About this task
Scan the listing and copy each line where the word "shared" is present.

Given material

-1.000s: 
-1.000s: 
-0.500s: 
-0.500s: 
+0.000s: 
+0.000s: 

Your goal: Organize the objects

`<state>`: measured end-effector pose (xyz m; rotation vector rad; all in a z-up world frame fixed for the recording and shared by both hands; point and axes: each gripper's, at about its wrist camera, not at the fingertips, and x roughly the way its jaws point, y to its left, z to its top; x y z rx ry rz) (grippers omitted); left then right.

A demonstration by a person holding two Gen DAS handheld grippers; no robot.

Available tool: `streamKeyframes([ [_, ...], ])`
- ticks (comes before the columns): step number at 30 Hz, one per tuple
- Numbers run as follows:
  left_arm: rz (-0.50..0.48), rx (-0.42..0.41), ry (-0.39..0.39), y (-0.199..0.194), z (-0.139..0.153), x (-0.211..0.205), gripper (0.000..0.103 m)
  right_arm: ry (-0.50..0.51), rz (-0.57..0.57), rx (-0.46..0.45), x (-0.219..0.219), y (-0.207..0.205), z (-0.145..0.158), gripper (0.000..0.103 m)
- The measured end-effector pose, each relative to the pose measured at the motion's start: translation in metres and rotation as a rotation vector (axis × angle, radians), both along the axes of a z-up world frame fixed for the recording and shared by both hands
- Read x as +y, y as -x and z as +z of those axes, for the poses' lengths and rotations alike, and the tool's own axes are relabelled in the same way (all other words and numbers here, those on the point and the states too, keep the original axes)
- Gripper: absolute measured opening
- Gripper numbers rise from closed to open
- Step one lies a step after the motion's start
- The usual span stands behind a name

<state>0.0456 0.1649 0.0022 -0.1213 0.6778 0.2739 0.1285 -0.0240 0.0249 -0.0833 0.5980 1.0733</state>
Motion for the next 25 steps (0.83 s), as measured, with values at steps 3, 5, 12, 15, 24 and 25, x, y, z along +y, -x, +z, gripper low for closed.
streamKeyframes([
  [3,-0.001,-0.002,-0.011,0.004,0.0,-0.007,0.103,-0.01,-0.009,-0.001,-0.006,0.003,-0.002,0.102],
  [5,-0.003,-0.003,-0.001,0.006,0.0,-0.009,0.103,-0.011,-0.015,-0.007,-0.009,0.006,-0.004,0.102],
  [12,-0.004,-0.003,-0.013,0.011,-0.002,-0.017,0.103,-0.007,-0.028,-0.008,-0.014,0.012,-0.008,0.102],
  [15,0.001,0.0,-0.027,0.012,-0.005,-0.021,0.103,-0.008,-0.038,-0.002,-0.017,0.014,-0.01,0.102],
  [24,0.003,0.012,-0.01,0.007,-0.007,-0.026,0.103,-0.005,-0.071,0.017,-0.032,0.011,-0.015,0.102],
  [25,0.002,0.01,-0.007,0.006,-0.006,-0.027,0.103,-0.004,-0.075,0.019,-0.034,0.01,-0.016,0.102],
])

Solved problem
`<state>`: measured end-effector pose (xyz m; rotation vector rad; all in a z-up world frame fixed for the recording and shared by both hands; point and axes: each gripper's, at about its wrist camera, not at the fingertips, and x roughly the way its jaws point, y to its left, z to its top; x y z rx ry rz) (grippers omitted); left then right.
- The measured end-effector pose, each relative to the pose measured at the motion's start: translation in metres and rotation as a rotation vector (axis × angle, radians), both along the axes of a z-up world frame fixed for the recording and shared by both hands

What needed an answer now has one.